▶ **About this exercise**: How many lines in the data that follows contain the word "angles"? Only that number is needed.

┌──

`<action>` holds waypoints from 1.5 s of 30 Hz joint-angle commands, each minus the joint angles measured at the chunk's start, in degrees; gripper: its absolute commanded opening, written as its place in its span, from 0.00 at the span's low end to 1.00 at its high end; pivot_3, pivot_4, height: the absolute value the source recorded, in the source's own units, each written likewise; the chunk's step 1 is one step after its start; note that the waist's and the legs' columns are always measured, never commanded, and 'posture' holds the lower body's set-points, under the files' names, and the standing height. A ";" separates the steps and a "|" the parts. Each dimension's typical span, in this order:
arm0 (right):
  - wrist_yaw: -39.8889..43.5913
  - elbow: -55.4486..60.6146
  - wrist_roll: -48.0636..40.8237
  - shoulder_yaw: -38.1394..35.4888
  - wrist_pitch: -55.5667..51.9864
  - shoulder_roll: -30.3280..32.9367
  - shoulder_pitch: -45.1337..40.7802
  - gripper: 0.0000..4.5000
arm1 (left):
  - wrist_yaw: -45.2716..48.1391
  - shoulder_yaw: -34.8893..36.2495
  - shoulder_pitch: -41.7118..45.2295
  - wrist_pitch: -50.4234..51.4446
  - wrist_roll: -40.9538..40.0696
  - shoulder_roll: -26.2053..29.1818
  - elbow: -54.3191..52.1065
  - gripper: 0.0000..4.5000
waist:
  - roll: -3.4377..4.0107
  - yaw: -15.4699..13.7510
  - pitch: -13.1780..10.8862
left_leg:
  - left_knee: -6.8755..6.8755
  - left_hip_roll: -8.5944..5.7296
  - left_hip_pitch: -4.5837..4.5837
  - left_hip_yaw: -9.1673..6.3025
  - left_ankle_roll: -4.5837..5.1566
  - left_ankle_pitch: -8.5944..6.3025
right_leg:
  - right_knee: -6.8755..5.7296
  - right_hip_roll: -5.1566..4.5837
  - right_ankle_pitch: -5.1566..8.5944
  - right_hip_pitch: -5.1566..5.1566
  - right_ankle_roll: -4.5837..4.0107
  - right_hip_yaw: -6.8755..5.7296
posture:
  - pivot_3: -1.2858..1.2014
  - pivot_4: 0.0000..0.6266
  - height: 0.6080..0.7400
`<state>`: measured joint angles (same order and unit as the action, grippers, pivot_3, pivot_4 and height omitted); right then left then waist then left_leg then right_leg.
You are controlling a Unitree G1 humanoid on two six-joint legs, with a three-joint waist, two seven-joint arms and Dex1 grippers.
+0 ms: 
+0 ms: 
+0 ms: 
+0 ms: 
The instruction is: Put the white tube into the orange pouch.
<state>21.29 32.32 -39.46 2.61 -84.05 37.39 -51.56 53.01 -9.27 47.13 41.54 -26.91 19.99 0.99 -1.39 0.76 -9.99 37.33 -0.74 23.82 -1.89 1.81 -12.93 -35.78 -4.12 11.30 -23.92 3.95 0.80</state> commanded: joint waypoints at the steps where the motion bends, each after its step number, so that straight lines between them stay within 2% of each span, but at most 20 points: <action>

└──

▶ **Result of the task**: 2